Funcionários públicos acampados em frente ao palácio do governo de Roraima

O crescimento de uma empresa depende de boas decisões, principalmente aqueles referentes aos investimentos, no entanto, as mesmas precisam de giro dos seus estoques e/ou serviços. Empresas de grande porte, possuem caixa para fazer frente aos compromissos, fato que não é privilégio das pequenas empresas e algumas de porte médio.

Em um estado que possui dependência da economia do contracheque, para movimentar produtos e serviços, de certa forma traz preocupação aos pequenos e médios empresários, entre elas, como manter os compromissos em ordem e para os empregados, surgi o fantasma do desemprego, uma possibilidade não descartada, tendo em vista que há possibilidades reais das empresas fecharem as portas.

Com problemas financeiros, o estado deixa de honrar compromissos com fornecedores e atrasa salários dos servidores, que, aliás, estão acampados na frente do palácio da governadora, reivindicando o pagamento dos salários.
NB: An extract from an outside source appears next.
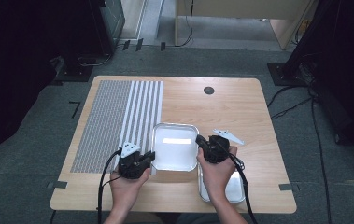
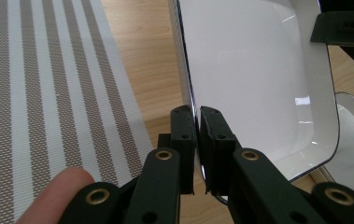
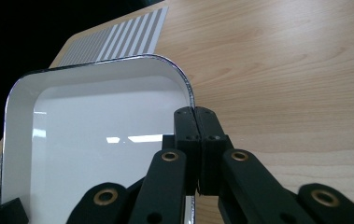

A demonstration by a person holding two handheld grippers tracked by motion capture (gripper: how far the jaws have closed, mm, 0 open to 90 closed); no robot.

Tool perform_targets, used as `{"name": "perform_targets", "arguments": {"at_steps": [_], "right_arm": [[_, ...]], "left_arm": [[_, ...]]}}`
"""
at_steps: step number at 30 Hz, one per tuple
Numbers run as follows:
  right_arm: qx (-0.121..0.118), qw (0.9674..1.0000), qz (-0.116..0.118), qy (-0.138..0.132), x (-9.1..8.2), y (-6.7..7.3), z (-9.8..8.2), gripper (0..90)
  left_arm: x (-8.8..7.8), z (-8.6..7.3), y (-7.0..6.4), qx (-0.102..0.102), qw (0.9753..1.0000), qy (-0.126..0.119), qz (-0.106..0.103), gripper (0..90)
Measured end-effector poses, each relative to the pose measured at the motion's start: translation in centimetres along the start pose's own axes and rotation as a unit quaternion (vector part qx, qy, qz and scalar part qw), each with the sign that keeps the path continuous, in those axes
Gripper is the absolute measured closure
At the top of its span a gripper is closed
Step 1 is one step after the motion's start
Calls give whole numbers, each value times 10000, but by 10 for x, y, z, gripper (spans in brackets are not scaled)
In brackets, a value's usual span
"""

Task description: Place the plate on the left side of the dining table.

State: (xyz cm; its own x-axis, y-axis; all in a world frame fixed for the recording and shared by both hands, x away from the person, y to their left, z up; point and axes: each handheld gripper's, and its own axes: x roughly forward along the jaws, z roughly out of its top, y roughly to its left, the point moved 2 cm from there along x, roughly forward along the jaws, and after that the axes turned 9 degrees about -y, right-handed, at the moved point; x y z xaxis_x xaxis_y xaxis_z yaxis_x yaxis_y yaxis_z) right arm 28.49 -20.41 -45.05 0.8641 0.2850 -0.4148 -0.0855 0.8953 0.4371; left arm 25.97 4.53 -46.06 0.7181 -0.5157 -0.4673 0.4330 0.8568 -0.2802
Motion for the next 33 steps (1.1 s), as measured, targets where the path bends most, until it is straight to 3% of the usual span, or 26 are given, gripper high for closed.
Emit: {"name": "perform_targets", "arguments": {"at_steps": [19,33], "right_arm": [[-174,9995,219,152,37,47,5,900],[-260,9988,288,296,65,73,6,900]], "left_arm": [[-12,17,50,-305,9992,-28,248,871],[-13,24,86,-513,9980,-18,382,883]]}}
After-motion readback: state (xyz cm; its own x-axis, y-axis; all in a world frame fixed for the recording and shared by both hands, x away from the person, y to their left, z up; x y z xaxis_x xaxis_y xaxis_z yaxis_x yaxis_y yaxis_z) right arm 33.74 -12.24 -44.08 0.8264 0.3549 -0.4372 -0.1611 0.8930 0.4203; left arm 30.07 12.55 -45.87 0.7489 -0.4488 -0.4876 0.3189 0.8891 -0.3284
Servidores públicos, que estudaram e fizeram sacrifícios para passar no concurso, agora, estão equiparados, momentaneamente, aos imigrantes venezuelanos ou pedintes, ou seja, todos precisam de ajudar da sociedade para atender as necessidades básicas de higiene e alimentação. Nem todos possuem reservas econômicas, os que possuem, estão sendo consumidos, ainda, existem aqueles que estão vendendo bens, com intuito de se capitalizar financeiramente.
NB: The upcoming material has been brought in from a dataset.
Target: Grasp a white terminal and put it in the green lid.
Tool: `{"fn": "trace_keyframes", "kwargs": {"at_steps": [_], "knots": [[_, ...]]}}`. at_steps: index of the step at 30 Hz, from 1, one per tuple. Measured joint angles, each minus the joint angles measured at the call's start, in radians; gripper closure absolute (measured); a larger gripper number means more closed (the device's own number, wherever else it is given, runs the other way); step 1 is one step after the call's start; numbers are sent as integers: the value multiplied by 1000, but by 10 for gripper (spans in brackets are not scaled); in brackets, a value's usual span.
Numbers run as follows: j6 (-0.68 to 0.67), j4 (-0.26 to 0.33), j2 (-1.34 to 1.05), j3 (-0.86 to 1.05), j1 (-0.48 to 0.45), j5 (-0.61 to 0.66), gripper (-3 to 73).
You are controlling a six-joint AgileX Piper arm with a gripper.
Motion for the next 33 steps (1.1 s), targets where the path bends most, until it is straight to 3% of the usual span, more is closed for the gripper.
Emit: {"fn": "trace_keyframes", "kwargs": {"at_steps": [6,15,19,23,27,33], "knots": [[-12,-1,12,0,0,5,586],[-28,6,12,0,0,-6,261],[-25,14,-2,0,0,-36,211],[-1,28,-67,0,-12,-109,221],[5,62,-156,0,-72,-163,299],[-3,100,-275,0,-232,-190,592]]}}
O final de ano dos servidores públicos do executivo estadual, será dramático e com reflexo direto no comércio local, a situação é preocupante para toda a sociedade que já deve ter compreendido, se existe alguma coisa que os tempos recentes nos ensinaram, é que a cada ano os governos tomam mais e mais dinheiro emprestado e quem financia é o contribuinte.